Re: Patch: Write Amplification Reduction Method (WARM)

From: Pavan Deolasee <pavan(dot)deolasee(at)gmail(dot)com>
To: Amit Kapila <amit(dot)kapila16(at)gmail(dot)com>
Cc: Alvaro Herrera <alvherre(at)2ndquadrant(dot)com>, Robert Haas <robertmhaas(at)gmail(dot)com>, Bruce Momjian <bruce(at)momjian(dot)us>, Jaime Casanova <jaime(dot)casanova(at)2ndquadrant(dot)com>, Haribabu Kommi <kommi(dot)haribabu(at)gmail(dot)com>, Tomas Vondra <tomas(dot)vondra(at)2ndquadrant(dot)com>, pgsql-hackers <pgsql-hackers(at)postgresql(dot)org>
Subject: Re: Patch: Write Amplification Reduction Method (WARM)
Date: 2017-03-30 12:25:49
Message-ID: CABOikdPuDh9w-LvNLZe4ECB87Ce=QbUEOeHw9YvunfaQu_CftQ@mail.gmail.com
Views: Raw Message | Whole Thread | Download mbox | Resend email
Thread:
Lists: pgsql-hackers

On Thu, Mar 30, 2017 at 5:27 PM, Amit Kapila <amit(dot)kapila16(at)gmail(dot)com>
wrote:

>
>
> How have you verified that? Have you checked that in
> heap_prepare_insert it has called toast_insert_or_update() and then
> returned a tuple different from what the input tup is? Basically, I
> am easily able to see it and even the reason why the heap and index
> tuples will be different. Let me try to explain,
> toast_insert_or_update returns a new tuple which contains compressed
> data and this tuple is inserted in heap where as slot still refers to
> original tuple (uncompressed one) which is passed to heap_insert.
> Now, ExecInsertIndexTuples and the calls under it like FormIndexDatum
> will refer to the tuple in slot which is uncompressed and form the
> values[] using uncompressed value.

Ah, yes. You're right. Not sure why I saw things differently. That doesn't
anything though because during recheck we'll get compressed value and not
do anything with it. In the index we already have compressed value and we
can compare them. Even if we decide to decompress everything and do the
comparison, that should be possible. So I don't see a problem as far as
correctness goes.

>
> So IIUC, in above test during initialization you have one WARM update
> and then during actual test all are HOT updates, won't in such a case
> the WARM chain will be converted to HOT by vacuum and then all updates
> from thereon will be HOT and probably no rechecks?
>

There is no AV.. Just 1 tuple being HOT updated out of 100 tuples.
Confirmed by looking at pg_stat_user_tables. Also made sure that the tuple
doesn't get non-HOT updated in between, thus breaking the WARM chain.

>
>
> >
> > I then also repeated the tests, but this time using compressible values.
> The
> > regression in this case is much higher, may be 15% or more.
> >
>
> Sounds on higher side.
>
>
Yes, definitely.
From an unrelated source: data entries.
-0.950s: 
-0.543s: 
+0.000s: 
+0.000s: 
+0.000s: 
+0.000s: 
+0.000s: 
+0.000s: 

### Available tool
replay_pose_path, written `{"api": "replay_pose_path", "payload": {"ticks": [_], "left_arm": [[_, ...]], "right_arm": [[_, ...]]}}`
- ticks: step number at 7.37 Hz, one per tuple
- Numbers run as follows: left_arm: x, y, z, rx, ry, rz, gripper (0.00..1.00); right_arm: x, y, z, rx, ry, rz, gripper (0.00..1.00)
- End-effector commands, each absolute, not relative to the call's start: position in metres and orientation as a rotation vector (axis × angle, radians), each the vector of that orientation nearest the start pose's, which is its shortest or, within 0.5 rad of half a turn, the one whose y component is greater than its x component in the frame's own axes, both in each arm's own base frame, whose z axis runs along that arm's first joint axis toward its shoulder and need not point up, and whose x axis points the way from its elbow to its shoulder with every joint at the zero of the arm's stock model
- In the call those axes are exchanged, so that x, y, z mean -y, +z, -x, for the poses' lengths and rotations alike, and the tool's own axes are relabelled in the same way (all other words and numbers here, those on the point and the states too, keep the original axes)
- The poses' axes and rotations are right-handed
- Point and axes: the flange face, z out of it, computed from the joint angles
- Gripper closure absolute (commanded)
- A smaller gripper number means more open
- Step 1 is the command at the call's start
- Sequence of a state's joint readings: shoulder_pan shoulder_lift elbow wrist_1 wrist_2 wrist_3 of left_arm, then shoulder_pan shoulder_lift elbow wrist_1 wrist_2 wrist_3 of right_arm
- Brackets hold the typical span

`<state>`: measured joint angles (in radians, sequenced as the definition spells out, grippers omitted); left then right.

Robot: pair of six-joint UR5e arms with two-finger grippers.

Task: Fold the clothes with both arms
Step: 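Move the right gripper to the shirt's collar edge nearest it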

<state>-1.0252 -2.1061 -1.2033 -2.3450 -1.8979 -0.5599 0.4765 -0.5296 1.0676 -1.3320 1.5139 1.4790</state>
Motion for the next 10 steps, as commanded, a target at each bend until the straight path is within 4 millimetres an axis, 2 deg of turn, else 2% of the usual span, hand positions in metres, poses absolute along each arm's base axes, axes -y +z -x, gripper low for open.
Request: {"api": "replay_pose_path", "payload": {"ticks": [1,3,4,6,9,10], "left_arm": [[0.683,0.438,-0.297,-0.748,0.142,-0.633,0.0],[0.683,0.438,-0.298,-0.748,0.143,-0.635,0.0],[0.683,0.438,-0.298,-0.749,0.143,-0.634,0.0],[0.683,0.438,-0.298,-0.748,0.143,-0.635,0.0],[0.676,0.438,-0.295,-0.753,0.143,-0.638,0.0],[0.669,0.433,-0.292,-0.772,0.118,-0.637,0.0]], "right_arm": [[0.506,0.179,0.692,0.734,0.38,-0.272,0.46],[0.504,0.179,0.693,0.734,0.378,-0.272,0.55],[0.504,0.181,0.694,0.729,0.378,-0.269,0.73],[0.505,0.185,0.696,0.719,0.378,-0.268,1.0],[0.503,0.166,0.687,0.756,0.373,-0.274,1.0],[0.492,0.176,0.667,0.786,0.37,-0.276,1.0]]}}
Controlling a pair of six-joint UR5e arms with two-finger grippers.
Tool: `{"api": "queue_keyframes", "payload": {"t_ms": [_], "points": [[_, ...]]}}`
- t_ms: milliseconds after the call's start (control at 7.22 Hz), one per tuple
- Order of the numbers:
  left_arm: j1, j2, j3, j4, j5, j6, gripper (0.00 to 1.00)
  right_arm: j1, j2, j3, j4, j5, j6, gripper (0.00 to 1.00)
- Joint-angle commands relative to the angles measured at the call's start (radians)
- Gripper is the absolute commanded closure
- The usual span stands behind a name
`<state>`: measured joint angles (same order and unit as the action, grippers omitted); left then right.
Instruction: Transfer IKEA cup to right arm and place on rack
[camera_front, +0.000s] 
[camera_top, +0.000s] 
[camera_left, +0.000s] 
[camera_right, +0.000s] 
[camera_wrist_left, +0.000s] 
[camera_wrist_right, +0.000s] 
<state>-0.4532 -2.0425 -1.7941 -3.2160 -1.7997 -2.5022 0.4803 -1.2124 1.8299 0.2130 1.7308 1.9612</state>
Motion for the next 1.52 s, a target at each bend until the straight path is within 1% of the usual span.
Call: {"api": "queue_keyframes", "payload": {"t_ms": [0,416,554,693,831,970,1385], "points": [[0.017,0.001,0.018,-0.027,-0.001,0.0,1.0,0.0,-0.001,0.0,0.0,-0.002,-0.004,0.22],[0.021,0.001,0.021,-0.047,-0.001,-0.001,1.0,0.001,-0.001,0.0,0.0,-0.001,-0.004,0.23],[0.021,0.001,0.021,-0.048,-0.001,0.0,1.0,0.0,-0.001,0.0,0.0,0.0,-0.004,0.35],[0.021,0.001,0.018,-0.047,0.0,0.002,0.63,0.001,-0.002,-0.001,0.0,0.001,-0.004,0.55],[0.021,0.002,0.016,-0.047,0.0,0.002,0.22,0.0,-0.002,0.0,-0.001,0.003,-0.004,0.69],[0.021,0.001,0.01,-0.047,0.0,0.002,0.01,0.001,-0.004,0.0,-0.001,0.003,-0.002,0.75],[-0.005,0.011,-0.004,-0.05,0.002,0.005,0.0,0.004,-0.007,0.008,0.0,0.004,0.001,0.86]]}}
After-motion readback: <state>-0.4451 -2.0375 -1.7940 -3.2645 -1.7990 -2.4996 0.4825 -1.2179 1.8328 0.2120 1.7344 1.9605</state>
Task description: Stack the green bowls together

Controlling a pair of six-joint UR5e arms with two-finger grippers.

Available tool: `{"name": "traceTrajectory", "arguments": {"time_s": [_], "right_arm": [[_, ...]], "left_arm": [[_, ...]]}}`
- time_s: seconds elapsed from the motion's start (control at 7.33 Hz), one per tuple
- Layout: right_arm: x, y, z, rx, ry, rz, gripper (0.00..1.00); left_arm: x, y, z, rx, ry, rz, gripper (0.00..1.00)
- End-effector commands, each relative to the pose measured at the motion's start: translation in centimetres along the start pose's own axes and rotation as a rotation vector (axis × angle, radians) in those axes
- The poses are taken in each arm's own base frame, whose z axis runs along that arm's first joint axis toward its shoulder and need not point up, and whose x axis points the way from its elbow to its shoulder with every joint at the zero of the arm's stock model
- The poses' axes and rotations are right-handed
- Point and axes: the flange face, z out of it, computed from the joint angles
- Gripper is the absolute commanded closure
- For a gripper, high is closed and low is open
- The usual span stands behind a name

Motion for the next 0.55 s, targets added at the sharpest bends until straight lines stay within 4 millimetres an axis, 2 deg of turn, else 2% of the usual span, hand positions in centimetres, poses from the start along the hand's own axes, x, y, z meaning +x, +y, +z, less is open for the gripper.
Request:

If we can't reduce that, we might want to provide table
level option to explicitly turn WARM off on such tables.

> IIUC, by the time you are comparing tuple attrs to check for modified
> columns, you don't have the compressed values for new tuple.
>
>
I think it depends. If the value is not being modified, then we will get
both values as compressed. At least I confirmed with your example and
running an update which only changes c1. Don't know if that holds for all
cases.

> > I know you had
> > raised concerns, but Robert confirmed that (IIUC) it's not a problem
> today.
> >
>
> Yeah, but I am not sure if we can take Robert's statement as some sort
> of endorsement for what the patch does.
>
>
Sure.

> > We will figure out how to deal with it if we ever add support for
> different
> > compression algorithms or compression levels. And I also think this is
> kinda
> > synthetic use case and the fact that there is not much regression with
> > indexes as large as 2K bytes seems quite comforting to me.
> >
>
> I am not sure if we can consider it as completely synthetic because we
> might see some similar cases for json datatypes. Can we once try to
> see the impact when the same test runs from multiple clients?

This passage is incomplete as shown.